Leonard Case had lasted forty minutes before he returned to wherever he’d come from.

Ever since that day, she’d imagined herself running into her employer, Jace Jennings, accidentally. Not that she’d ever admit it to anyone, but she’d drummed up this idea that it would happen like governess Jane Eyre coming across her as-yet-unknown Mr. Rochester when he and his horse fell on an icy causeway almost at her feet. Of course, now wasn’t the time of year for frosty conditions, and the entire idea was beyond ridiculous, but still Shay couldn’t help herself from keeping a lookout for a frowning, rough-looking traveler.

There was no sign of anyone, of course.

And the house they now approached was no Gothic Thornfield Hall.

Instead it was a massive modern two-story, all steel and glass, with two walls made entirely of windows and a sleek deck that wrapped the entire structure. The prow of it jutted toward the lake, giving the impression of a ship preparing to set sail on the water.

It was butt ugly.

There wasn’t a homey touch about the place.

As they came to a stop in the drive, London sighed, as if she were thinking the same thing. They both pulled their belongings from the backseat. As the teen hitched the strap of her laptop bag over her shoulder, Shay felt another ping of guilt. Not over her brief fling this time, but because she’d left her own computer behind at the house while on her birthday adventure. Not once had she thought about finding a way to check her email. What if Jace Jennings had responded to one of her reports about his daughter at last?

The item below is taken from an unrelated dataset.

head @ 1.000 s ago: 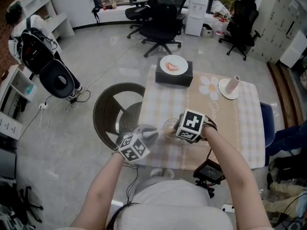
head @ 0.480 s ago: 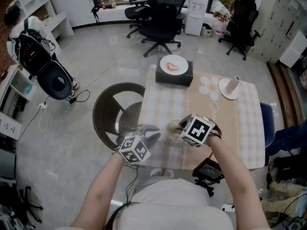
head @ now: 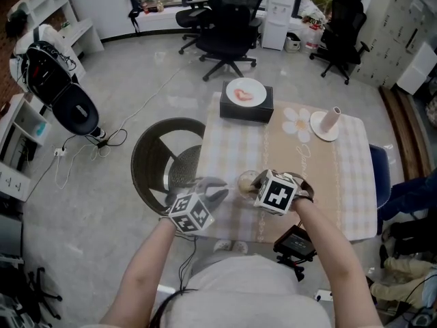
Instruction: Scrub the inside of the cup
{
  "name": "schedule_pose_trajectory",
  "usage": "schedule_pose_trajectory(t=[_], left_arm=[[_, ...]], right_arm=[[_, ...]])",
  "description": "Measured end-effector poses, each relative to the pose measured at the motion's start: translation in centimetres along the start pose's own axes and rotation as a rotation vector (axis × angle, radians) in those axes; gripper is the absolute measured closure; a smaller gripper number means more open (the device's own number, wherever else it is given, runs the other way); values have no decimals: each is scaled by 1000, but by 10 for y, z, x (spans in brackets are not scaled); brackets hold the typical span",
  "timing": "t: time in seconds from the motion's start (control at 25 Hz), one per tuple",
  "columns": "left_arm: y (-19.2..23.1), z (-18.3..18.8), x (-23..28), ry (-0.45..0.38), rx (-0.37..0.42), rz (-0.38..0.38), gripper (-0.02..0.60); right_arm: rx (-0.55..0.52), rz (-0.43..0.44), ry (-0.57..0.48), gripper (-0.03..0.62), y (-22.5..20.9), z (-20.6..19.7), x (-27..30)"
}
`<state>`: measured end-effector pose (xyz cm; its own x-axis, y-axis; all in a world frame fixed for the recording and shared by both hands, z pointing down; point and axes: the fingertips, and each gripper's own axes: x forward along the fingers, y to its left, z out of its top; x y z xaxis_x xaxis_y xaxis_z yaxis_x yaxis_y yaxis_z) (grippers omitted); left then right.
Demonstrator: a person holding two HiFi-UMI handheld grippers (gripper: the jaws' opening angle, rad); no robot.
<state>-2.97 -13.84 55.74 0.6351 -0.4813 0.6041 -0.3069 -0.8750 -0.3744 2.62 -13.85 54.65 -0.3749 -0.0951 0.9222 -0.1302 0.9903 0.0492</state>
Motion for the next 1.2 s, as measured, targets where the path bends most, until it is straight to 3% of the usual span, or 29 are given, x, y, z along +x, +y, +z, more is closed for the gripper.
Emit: schedule_pose_trajectory(t=[0.2,0.32,0.48,0.68,0.88,1.04,1.2], left_arm=[[-5,2,-1,3,25,1,525],[-4,3,-4,6,34,2,525],[-4,6,-4,1,30,2,525],[-1,14,-2,-18,9,-5,525],[-1,24,-1,-46,-13,0,526],[2,24,-2,-46,-7,-2,528],[1,22,-2,-38,-15,-2,528]], right_arm=[[111,186,-1,540,11,-3,-2],[152,223,-16,540,11,-2,-5],[119,143,-69,540,1,1,-15],[-5,-66,-86,540,-15,1,-25],[-150,-220,7,542,-21,-2,-18],[-161,-195,133,542,-21,-5,-9],[8,-59,175,542,-16,-8,-6]])
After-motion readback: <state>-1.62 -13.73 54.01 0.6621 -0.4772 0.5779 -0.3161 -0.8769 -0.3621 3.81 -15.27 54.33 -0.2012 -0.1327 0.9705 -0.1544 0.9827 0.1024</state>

Though that seemed highly unlikely.

Since taking over London’s care, she’d delivered weekly missives to the email address provided by his factotum. At first they’d been news-filled and professional—the topics they’d covered during school hours, his daughter’s excellent progress on catching up to grade-level standards—but at his continued silence she’d begun writing more and more outrageous things in order to provoke a response.

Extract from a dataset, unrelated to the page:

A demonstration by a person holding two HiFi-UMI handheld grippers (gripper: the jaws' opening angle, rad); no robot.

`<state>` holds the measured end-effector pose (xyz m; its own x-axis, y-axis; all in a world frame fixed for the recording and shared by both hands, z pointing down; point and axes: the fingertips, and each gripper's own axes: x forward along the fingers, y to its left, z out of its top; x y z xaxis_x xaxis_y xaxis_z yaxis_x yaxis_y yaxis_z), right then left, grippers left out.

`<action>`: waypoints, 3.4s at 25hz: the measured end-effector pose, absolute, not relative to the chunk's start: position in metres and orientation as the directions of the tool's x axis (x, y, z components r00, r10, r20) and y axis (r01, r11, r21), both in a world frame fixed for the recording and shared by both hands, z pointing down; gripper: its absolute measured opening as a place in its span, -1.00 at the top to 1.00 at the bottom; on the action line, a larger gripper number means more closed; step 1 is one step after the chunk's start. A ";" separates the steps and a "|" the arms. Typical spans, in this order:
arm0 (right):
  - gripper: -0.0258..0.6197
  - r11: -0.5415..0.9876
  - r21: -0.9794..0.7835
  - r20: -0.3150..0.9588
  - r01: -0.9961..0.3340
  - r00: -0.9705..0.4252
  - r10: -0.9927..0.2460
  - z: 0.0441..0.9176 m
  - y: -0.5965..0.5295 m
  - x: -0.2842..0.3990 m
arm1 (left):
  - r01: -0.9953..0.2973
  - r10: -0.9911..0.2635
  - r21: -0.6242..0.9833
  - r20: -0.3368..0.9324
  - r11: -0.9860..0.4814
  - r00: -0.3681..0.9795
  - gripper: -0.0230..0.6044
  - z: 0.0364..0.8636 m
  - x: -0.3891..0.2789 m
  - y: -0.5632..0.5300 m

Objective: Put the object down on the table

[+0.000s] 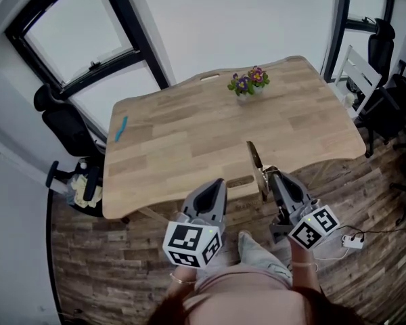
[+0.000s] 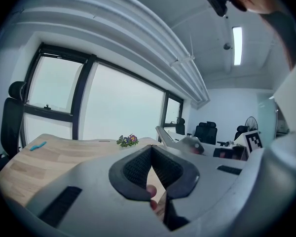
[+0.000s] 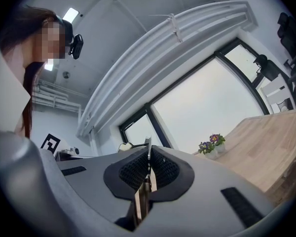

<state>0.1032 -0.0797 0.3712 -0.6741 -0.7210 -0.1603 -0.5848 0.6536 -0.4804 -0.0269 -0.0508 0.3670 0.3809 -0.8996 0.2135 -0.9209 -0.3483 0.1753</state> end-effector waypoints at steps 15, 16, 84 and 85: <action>0.92 0.693 -0.501 -0.153 -0.519 -0.734 -0.661 0.381 -0.165 0.080 | -0.940 -0.916 0.174 0.228 -0.295 0.330 0.93 0.372 -0.039 -0.133; 0.92 0.698 -0.501 -0.153 -0.512 -0.741 -0.654 0.382 -0.170 0.077 | -0.942 -0.919 0.174 0.228 -0.288 0.323 0.93 0.372 -0.041 -0.136; 0.92 0.718 -0.168 0.312 -0.676 -0.727 -0.611 0.525 -0.324 -0.052 | -0.876 -0.857 0.236 0.213 -0.422 0.470 0.93 0.394 -0.141 -0.308; 0.92 0.718 -0.164 0.319 -0.676 -0.725 -0.610 0.528 -0.325 -0.052 | -0.876 -0.857 0.239 0.214 -0.420 0.469 0.93 0.395 -0.141 -0.309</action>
<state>-0.0517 -0.3246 0.5282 -0.7251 -0.6103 0.3190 -0.6764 0.7181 -0.1638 -0.1410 -0.3090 0.3953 0.4694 -0.8566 0.2140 -0.8755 -0.4202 0.2385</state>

I’ve decided to replace our trigonometry lessons with tango instruction.

Yesterday, we studied literature by reading Celeb! magazine from cover to cover.

Our chemistry field trip was a trek to the local chocolate factory.

So far, no reply.

Inside the house, together they mounted the stairs to their separate bedrooms. “It’s your turn to dust,” Shay reminded the girl, noting the sparkling motes dancing in the sunshine streaming through the windows.

London paused and turned her head, her black-lined eyes narrowing. “I dusted last time.”

“Nope,” Shay said, her voice cheery. “That was me. Of course, if you’d prefer to vacuum—”

“God, no,” London said, and stomped off, each heavy footstep communicating her mood.

Shay let it roll off her back. “Before dinner, all right?”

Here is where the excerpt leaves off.